Il sindaco di Lodi Andrea Furegato ha firmato nel tardo pomeriggio di oggi, intorno alle 18, il decreto che completa la giunta comunale, chiudendo la fase di minirimpasto aperta dopo le dimissioni di Gianluca Scotti. L’avvocato lodigiano Marco Mascheroni, classe 1978, entra ufficialmente nell’esecutivo cittadino con le deleghe ad Affari legali, Patrimonio ed Edilizia privata. Scotti aveva lasciato l’incarico lo scorso 24 luglio, dopo le accuse di aver mantenuto incarichi privati in potenziale conflitto con la funzione pubblica di assessore.
Mascheroni prende dunque il posto di Scotti, ma con deleghe parzialmente diverse: Furegato ha infatti trattenuto per sé i lavori pubblici e ha riorganizzato alcune competenze, assegnando a Mascheroni gli affari legali (in precedenza seguiti da Manuela Minojetti), il patrimonio (prima di Scotti) e l’edilizia privata (che era di competenza di Francesco Milanesi).
La nomina di Mascheroni, difensore legale dello stesso Scotti e candidato non eletto nella lista “Lodi al Centro” alle amministrative del 2022, ha subito acceso il dibattito politico.
Il capogruppo della lista Sara Casanova, Gianmario Invernizzi, definisce la decisione “una scelta scandalosa e incomprensibile”. “Mettere un avvocato al Patrimonio e all’Edilizia privata è una decisione senza senso – attacca – e non so quali competenze possa vantare in questi ambiti. A mio avviso sarà solo un portacarte: prenderà le pratiche negli uffici comunali e le porterà a Scotti.

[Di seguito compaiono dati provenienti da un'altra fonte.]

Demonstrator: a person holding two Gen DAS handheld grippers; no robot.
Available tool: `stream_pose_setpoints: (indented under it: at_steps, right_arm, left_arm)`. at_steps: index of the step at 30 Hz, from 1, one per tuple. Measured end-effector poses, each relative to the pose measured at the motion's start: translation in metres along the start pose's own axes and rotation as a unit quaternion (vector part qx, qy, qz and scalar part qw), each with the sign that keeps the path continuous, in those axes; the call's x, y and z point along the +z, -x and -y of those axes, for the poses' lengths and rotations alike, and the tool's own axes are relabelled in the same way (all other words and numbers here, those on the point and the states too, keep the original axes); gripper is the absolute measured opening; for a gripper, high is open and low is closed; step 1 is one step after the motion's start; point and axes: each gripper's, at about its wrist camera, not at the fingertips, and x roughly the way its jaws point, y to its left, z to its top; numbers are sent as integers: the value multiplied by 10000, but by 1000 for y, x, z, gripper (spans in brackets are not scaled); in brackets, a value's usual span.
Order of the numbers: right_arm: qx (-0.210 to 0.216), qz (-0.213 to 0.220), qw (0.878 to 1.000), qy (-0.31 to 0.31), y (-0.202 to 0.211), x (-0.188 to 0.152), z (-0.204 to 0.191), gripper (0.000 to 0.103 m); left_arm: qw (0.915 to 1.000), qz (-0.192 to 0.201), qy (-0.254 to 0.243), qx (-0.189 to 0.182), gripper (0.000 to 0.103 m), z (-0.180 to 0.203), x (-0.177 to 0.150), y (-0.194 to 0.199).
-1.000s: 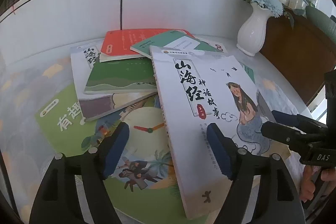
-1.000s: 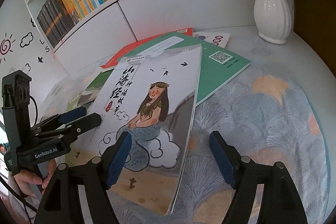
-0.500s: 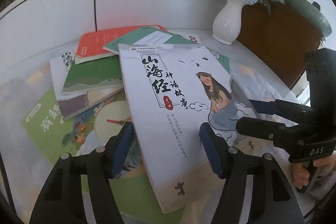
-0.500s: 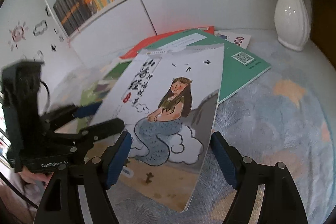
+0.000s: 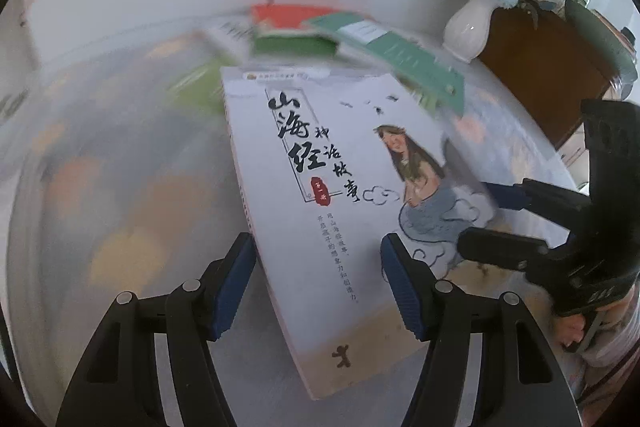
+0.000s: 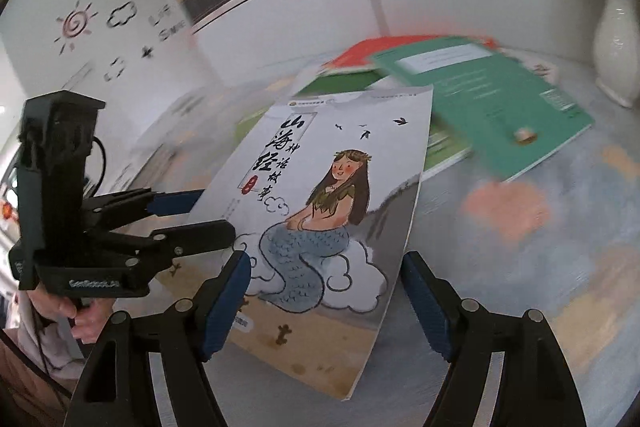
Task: Organize books
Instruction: 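Lift the mermaid-cover book and carry it toward the stacked books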
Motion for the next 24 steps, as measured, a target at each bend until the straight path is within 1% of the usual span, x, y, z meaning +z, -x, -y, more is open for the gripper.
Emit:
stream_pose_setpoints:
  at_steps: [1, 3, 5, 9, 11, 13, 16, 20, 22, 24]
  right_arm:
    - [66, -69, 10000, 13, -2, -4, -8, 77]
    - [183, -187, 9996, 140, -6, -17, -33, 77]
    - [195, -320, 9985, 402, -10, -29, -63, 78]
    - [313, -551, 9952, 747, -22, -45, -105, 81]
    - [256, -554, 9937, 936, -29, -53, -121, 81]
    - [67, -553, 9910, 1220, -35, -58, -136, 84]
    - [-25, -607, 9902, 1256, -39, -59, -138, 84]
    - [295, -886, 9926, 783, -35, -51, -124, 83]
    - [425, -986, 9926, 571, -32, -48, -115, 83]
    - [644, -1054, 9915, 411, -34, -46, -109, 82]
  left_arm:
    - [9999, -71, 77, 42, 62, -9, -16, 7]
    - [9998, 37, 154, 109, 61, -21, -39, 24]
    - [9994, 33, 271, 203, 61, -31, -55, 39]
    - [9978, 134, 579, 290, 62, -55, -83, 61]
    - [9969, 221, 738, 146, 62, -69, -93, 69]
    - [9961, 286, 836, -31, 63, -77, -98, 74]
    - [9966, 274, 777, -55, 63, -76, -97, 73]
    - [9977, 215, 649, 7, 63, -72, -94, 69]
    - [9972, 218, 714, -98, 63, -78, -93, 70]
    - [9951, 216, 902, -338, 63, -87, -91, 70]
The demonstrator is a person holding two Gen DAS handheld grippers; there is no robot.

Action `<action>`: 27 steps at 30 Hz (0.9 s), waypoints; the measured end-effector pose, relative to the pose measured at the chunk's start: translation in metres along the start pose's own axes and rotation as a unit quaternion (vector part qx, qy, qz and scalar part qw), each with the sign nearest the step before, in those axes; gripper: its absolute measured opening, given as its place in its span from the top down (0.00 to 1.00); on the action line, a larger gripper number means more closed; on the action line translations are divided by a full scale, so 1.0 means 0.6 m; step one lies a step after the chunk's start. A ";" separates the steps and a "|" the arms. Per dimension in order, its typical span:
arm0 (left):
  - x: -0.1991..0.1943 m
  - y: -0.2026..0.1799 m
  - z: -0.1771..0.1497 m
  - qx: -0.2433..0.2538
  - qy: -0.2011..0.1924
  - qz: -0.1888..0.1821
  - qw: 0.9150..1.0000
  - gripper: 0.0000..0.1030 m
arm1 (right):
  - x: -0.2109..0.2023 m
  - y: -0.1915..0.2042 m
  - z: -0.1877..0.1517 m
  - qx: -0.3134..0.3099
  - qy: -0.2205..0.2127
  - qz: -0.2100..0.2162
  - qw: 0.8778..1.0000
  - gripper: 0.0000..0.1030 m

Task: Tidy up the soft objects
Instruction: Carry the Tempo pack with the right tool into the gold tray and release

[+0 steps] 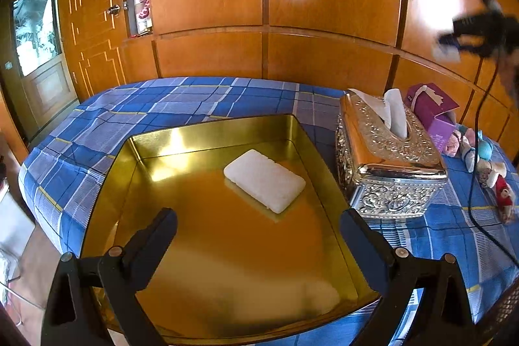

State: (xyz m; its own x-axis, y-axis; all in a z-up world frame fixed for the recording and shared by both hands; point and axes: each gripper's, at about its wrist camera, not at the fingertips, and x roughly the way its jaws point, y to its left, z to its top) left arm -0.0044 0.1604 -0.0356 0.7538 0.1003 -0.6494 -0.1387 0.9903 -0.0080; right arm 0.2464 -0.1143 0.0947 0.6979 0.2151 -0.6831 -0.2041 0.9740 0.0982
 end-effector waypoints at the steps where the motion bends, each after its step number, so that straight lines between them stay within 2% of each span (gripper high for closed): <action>1: 0.001 0.002 -0.001 -0.001 0.002 0.002 1.000 0.02 | -0.005 0.035 -0.002 -0.024 -0.004 0.027 0.999 0.60; 3: 0.003 0.008 -0.002 -0.004 0.003 0.004 1.000 0.02 | -0.010 0.095 -0.017 -0.069 -0.001 0.073 0.995 0.60; 6: 0.004 0.018 -0.004 -0.009 0.003 0.011 1.000 0.02 | -0.011 0.179 -0.068 -0.132 0.026 0.128 0.983 0.60; 12: 0.006 0.038 -0.001 -0.020 -0.001 0.026 0.999 0.02 | -0.015 0.272 -0.183 -0.208 0.087 0.194 0.955 0.60; 15: 0.006 0.056 0.004 -0.031 -0.004 0.036 0.999 0.02 | -0.015 0.303 -0.236 -0.243 0.111 0.210 0.941 0.60; 19: 0.004 0.095 0.015 -0.061 -0.011 0.052 0.997 0.02 | -0.012 0.336 -0.295 -0.258 0.141 0.235 0.926 0.60; 25: -0.002 0.143 0.024 -0.098 -0.018 0.072 0.992 0.02 | 0.031 0.372 -0.359 -0.272 0.180 0.228 0.917 0.59; 27: -0.002 0.147 0.025 -0.099 -0.019 0.073 0.992 0.02 | 0.046 0.383 -0.376 -0.287 0.179 0.205 0.918 0.58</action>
State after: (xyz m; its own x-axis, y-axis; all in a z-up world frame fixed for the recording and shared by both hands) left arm -0.0077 0.2491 -0.0242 0.7390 0.2490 -0.6260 -0.3693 0.9269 -0.0672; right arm 0.0639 0.0992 -0.0648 0.2327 0.4174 -0.8784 -0.7993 0.5966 0.0718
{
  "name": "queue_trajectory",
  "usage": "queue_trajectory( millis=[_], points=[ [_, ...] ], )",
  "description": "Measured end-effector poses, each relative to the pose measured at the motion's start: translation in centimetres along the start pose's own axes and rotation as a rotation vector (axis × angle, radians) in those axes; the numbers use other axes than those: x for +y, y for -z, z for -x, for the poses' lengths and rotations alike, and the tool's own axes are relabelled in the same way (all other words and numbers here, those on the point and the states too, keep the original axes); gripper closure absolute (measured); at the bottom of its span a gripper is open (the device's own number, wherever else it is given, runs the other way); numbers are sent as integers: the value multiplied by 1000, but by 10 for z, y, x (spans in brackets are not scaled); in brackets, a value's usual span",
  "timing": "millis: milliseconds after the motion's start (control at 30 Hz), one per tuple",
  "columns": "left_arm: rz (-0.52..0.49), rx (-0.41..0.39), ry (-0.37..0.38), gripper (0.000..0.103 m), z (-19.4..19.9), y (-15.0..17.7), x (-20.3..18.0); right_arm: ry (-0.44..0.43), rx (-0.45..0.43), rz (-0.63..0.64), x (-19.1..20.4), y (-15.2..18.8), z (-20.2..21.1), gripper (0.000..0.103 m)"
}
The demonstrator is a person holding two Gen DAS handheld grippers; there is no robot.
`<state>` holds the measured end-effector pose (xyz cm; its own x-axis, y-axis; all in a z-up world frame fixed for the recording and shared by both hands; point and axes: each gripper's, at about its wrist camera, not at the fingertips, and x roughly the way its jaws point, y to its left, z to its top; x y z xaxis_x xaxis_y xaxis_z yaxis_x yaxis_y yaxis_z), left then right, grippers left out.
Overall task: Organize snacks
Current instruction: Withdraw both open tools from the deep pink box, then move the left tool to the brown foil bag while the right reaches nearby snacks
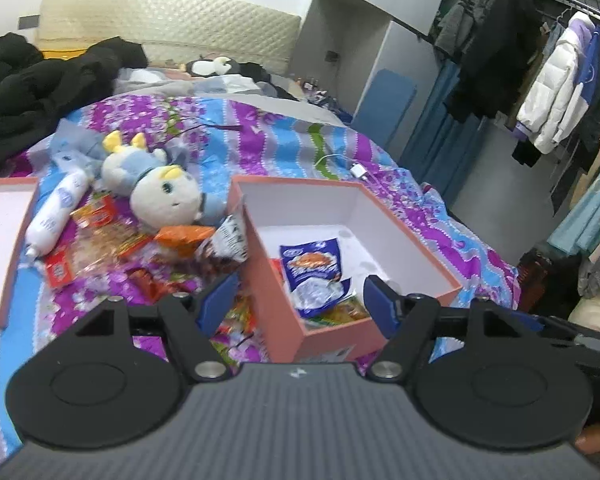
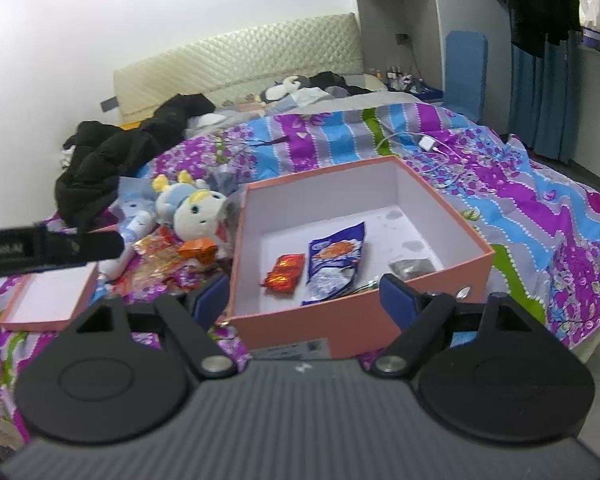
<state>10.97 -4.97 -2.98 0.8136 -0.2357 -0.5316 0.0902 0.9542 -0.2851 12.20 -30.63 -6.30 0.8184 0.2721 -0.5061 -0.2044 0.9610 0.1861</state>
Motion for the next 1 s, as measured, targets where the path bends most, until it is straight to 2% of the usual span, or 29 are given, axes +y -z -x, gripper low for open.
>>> queue_trajectory(
  millis=[267, 533, 833, 1000],
  points=[
    [62, 15, -80, 27, 28, 36, 25, -66, -4, 27, 29, 25, 19, 20],
    [115, 37, -118, 27, 47, 62, 47, -153, 30, 105, 72, 54, 27, 20],
    [158, 63, -137, 27, 35, 70, 67, -136, 32, 117, 77, 60, 18, 20],
    [168, 88, -146, 27, 18, 71, 75, -115, 11, 177, 84, 66, 9, 20]
  ],
)
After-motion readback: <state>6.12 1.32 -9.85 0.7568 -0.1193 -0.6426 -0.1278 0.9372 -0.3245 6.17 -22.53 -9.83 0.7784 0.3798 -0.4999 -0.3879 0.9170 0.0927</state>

Praticamente Scotti è uscito dalla finestra del Comune e rientra dalla porta principale”. Invernizzi rincara la dose parlando di “una delle peggiori mosse politiche di questa amministrazione”, un modo di fare politica “che delude e allontana i cittadini” e che “potrebbe costare la vittoria al centrosinistra”.
Sulla stessa linea la consigliera comunale della Lega, Eleonora Ferri, che parla di “nomina imposta e priva di logica amministrativa”. “Il nuovo assessore non è stato scelto per spiccate capacità – sottolinea –. È una nomina che dà proseguimento a Scotti, che tutto si può dire tranne che sia stato una figura positiva per il Comune di Lodi. Mascheroni era il suo avvocato nelle cause di mediazione con i cittadini: hanno messo forse l’unica persona che Scotti ha imposto. Questo non è fare il bene della città, ma giocare a una spartizione di cadreghe con soli scopi elettorali”.
Chi è Marco Mascheroni
Nato a Sant’Angelo Lodigiano nel 1978, vive a Lodi, è sposato e padre di due figli. Dopo il diploma all’Istituto “Pandini” e la laurea in Giurisprudenza all’Università di Pavia, con specializzazione in diritto tributario, esercita dal 2005 la professione di avvocato presso lo studio Mascheroni & Partners di Lodi. In passato ha ricoperto l’incarico di presidente della sezione lodigiana dell’Associazione Italiana Giovani Avvocati (AIGA).
Con il decreto, oltre alla nomina di Mascheroni, il sindaco Furegato ha ridefinito le deleghe della giunta, con una riorganizzazione delle competenze e trattenendo per sé Personale, Lavori pubblici, Università e Parco Tecnologico Padano, Investimenti soggetti al regime del P.N.R.R. e Sviluppo economico. Una decisione che chiude, almeno per ora, la fase di assestamento politico di Palazzo Broletto.